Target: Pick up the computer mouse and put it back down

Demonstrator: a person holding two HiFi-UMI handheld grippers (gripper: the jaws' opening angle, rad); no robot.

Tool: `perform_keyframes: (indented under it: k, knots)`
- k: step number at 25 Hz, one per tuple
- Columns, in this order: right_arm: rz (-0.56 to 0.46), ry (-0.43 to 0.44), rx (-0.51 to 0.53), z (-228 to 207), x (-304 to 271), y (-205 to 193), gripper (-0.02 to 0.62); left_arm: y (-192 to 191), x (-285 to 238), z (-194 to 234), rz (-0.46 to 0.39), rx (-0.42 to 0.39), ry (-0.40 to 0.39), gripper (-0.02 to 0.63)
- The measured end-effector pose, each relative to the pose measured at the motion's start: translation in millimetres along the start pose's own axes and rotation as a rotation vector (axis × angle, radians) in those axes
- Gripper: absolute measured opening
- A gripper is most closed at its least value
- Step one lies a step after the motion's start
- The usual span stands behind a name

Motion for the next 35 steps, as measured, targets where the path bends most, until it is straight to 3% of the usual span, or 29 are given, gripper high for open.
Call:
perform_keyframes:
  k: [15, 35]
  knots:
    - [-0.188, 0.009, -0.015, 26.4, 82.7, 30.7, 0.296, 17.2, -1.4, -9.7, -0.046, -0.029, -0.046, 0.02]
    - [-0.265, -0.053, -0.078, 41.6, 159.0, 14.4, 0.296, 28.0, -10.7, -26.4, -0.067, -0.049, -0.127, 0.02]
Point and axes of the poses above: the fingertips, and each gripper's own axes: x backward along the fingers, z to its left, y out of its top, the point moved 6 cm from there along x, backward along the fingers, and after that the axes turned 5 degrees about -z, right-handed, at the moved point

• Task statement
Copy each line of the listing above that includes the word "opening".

• Solved problem
Demonstrator: a person holding two HiFi-UMI handheld grippers (gripper: the jaws' opening angle, rad); no robot.
- Gripper: absolute measured opening

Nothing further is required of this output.